### What this task involves:
State how many lines in the listing include the word "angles", and give no other text.

### Information shown:
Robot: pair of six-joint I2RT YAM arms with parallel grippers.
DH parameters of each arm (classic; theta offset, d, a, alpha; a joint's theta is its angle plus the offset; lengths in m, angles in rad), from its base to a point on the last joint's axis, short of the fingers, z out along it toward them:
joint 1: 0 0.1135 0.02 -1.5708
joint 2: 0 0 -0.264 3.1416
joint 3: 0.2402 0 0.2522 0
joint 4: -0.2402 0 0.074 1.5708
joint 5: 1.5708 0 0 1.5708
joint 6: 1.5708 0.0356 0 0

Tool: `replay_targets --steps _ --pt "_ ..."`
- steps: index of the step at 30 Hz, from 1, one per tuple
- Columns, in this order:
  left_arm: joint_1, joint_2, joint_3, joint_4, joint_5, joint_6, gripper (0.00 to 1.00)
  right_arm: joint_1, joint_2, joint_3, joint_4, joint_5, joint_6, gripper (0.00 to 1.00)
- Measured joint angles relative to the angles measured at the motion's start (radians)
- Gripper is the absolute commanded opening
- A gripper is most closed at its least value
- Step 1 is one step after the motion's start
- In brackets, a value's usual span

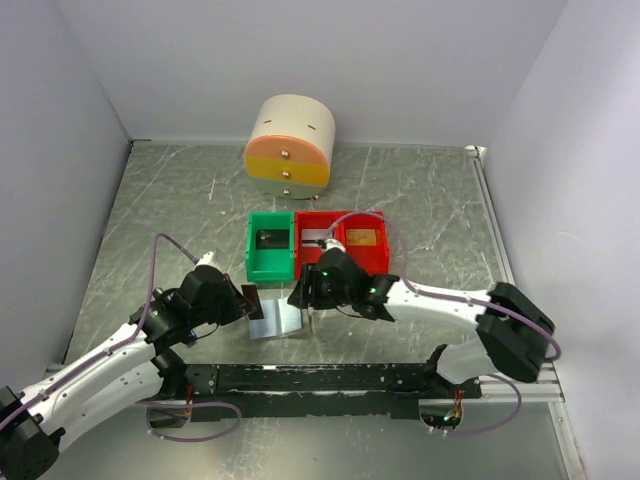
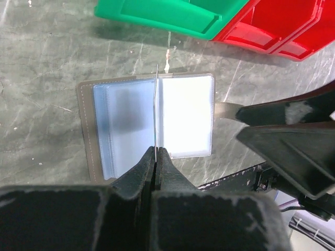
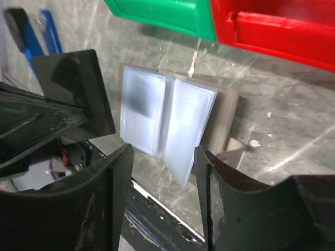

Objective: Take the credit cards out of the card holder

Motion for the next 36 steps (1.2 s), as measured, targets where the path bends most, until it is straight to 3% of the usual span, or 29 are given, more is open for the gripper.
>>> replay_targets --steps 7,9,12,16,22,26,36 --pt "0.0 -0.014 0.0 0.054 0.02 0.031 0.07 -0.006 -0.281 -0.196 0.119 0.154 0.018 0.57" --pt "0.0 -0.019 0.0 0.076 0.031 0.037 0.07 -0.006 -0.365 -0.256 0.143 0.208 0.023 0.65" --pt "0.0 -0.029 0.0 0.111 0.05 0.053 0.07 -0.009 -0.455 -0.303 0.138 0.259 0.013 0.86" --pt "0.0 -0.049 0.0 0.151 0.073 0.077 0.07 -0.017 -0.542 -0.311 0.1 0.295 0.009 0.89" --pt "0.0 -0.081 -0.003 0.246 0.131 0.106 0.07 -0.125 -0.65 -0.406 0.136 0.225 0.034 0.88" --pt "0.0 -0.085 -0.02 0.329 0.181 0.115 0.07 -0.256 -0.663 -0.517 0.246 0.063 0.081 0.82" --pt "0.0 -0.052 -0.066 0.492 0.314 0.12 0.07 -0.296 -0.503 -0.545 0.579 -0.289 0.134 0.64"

### Solution for this exercise:
2